A la représentation nationale les honorables députés de la nation et le personnel administratif enregistrent des d’arriérés de salaires et d’indemnités ; une situation qui suscite la tension parmi les députés et le personnel avec le bureau de l’assemblée nationale et fragilise aussi le rapport entre le législatif et le gouvernement.

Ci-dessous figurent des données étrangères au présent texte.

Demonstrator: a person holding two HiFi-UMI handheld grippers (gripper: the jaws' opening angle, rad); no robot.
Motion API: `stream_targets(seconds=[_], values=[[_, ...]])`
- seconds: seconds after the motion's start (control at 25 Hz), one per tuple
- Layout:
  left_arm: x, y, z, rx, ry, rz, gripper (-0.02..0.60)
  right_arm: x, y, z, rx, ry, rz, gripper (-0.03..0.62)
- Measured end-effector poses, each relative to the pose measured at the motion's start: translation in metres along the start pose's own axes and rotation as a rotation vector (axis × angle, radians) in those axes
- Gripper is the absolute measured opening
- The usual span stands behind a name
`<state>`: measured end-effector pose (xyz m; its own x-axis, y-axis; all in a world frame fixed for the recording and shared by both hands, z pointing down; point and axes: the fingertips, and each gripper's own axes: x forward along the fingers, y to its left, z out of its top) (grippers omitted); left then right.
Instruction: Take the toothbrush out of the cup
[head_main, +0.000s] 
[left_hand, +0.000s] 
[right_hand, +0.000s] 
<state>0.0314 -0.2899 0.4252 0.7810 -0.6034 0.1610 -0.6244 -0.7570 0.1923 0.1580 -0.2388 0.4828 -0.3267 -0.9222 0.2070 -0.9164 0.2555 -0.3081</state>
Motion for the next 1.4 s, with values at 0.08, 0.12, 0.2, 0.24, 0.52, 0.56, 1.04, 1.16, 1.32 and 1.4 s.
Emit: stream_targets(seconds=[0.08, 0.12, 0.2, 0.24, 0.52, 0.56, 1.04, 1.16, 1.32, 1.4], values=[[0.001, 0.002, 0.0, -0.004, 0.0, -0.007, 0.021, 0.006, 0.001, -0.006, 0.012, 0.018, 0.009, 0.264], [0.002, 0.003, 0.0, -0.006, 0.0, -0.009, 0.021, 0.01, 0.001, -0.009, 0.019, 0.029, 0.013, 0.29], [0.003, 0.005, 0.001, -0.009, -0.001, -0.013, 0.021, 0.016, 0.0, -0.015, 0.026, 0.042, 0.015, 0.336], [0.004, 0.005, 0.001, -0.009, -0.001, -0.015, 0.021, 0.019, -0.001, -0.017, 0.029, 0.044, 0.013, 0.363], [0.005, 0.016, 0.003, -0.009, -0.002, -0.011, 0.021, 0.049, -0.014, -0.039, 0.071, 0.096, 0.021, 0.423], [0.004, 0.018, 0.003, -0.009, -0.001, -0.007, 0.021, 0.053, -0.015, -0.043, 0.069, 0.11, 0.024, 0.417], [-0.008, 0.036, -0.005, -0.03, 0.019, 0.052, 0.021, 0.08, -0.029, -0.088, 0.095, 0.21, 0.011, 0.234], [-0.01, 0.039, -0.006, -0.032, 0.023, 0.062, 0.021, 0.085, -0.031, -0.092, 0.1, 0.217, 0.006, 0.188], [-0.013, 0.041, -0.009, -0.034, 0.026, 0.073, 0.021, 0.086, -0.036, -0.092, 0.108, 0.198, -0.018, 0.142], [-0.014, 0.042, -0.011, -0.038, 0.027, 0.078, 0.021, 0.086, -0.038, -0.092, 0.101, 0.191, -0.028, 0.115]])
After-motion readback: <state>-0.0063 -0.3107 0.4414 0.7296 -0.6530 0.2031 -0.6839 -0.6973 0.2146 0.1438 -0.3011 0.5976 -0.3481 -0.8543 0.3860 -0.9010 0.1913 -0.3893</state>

Comment la crise est née ?

Comme prévu par la loi, la représentation nationale dispose d’une autonomie budgétaire pour faciliter son fonctionnement. Depuis deux années, les chapitres relatifs au fonctionnement de l’assemblée nationale ne sont plus versés. Il faut dire qu’avec un ancien ministre des finances, le bureau de l’assemblée nationale, compte tenu des contraintes budgétaires, s’est convenu avec lui, pour que le versement des chapitres accordés pour le fonctionnement de cette institution soient échelonnés sur chaque semaine. Ainsi, l’exécution de la ligne accordée à la représentation nationale n’a pas posé assez de problème.

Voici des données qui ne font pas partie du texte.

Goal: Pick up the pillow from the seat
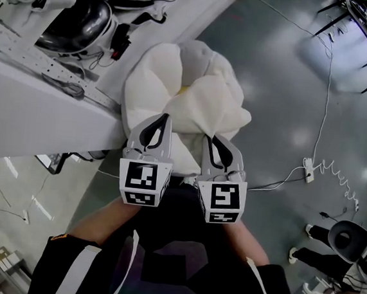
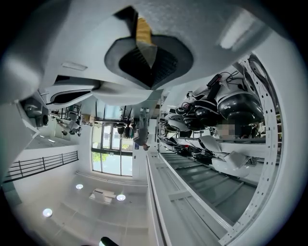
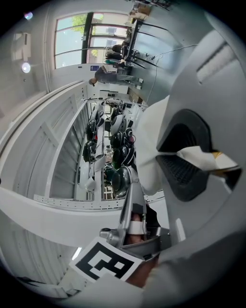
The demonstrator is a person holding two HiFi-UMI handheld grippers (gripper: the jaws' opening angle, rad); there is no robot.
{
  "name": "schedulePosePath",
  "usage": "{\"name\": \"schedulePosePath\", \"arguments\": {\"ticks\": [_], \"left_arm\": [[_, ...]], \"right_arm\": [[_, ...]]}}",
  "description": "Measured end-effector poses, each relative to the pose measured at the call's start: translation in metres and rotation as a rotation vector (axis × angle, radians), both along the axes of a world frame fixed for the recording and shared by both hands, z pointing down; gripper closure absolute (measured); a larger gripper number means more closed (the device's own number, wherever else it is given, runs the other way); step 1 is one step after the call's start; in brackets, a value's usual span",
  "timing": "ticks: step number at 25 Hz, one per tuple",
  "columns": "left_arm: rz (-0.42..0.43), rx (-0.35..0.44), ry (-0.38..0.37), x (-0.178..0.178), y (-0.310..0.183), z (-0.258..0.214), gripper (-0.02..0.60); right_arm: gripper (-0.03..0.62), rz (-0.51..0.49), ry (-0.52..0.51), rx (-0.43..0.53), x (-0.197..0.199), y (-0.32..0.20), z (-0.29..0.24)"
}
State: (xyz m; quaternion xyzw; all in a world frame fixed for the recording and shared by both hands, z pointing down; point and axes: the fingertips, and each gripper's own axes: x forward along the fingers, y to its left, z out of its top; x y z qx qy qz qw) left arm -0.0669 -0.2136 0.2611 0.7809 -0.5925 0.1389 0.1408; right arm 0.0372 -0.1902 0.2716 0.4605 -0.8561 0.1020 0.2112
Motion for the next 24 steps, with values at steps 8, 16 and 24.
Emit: {"name": "schedulePosePath", "arguments": {"ticks": [8,16,24], "left_arm": [[-0.014,-0.002,0.005,0.000,0.006,0.000,0.577],[-0.025,-0.008,0.002,-0.004,0.014,0.002,0.577],[-0.027,-0.011,0.004,-0.005,0.022,0.004,0.577]], "right_arm": [[0.569,-0.013,0.002,0.004,0.000,0.004,0.000],[0.569,-0.028,-0.005,-0.001,-0.004,0.012,0.002],[0.569,-0.035,-0.005,-0.002,-0.005,0.018,0.003]]}}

Malheureusement, avec le départ de ce ministre, les choses semblent se dégrader, les fonds ne sont plus versés de manière régulière comme auparavant. Les députés ont au fil des temps constaté que les demandes de fonds faites au Trésor public sont dégraissées au fur et à mesure par rapport au montant initial versé à l’assemblée nationale. Le montant du dégraissement varie de 14 000 000 Fcfa. Ce dégraissement unilatéral a entraîné des retards dans le versement des indemnités des honorables députés ainsi que des retards dans le versement du salaire pour le personnel administratif (5 mois). Une situation qui frustre au niveau de la représentation nationale, et les honorables députés, qui boudent pour certains déjà les sessions.

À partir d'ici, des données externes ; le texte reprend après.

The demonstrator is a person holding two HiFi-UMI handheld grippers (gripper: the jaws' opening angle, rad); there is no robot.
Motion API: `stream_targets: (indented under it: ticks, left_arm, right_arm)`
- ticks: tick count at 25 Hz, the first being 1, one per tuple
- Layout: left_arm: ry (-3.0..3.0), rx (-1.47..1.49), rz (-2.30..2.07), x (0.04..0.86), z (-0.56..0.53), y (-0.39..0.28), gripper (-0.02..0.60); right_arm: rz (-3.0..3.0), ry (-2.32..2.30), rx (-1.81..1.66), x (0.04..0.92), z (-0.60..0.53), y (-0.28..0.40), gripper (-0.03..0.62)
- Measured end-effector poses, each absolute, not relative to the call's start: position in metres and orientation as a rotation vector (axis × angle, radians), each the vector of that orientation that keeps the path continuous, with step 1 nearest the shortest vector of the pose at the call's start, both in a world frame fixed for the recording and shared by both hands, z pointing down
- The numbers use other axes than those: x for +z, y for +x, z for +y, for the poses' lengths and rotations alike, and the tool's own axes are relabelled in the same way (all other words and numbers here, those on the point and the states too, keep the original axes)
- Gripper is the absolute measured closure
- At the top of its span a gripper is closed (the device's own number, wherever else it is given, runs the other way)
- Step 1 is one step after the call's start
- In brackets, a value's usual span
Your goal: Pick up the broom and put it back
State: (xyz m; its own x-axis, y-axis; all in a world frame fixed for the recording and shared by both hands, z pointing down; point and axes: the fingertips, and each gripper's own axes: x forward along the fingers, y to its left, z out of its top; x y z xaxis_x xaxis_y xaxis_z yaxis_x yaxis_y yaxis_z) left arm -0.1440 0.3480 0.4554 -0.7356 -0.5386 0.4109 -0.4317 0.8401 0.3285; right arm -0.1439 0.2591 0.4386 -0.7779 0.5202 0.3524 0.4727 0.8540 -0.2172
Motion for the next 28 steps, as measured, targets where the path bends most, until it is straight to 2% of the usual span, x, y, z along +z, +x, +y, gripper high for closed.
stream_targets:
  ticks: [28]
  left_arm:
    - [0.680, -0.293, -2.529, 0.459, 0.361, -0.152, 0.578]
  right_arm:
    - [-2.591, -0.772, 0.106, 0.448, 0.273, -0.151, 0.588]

A l’origine de cette situation, lorsque le gouvernement avait versé deux mois de salaires aux fonctionnaires du public, les honorables députés ont reçu également le même traitement. Le bureau de l’assemblée nationale était contraint de procéder au remboursement, qui a fait l’objet d’un arrangement avec le Trésor public. Mais cela n’empêche pas que les demandes de fonds formulées par l’assemblée nationale connaissent du retard dans leur versement.

Excédés, les députés ont sommé le Président de l’assemblée nationale, lui demandant de convoquer le Premier ministre, Faustin Archange Touadera, le ministre des finances, Albert Bessé, ainsi que le Directeur général du Trésor public afin de tirer au clair cette situation qui ne fait que perdurer, pour éviter à l’avenir des frustrations qui peuvent mettre à mal les activités des honorables députés. Les députés, qui pensent que leur honorabilité est bafouée, souhaitent que la pression soit mise sur ces personnalités afin que l’assemblée nationale retrouve son autonomie financière.

De sources concordantes proches du Président de l’assemblée nationale, des démarches sont en vue pour trouver une solution à cette situation.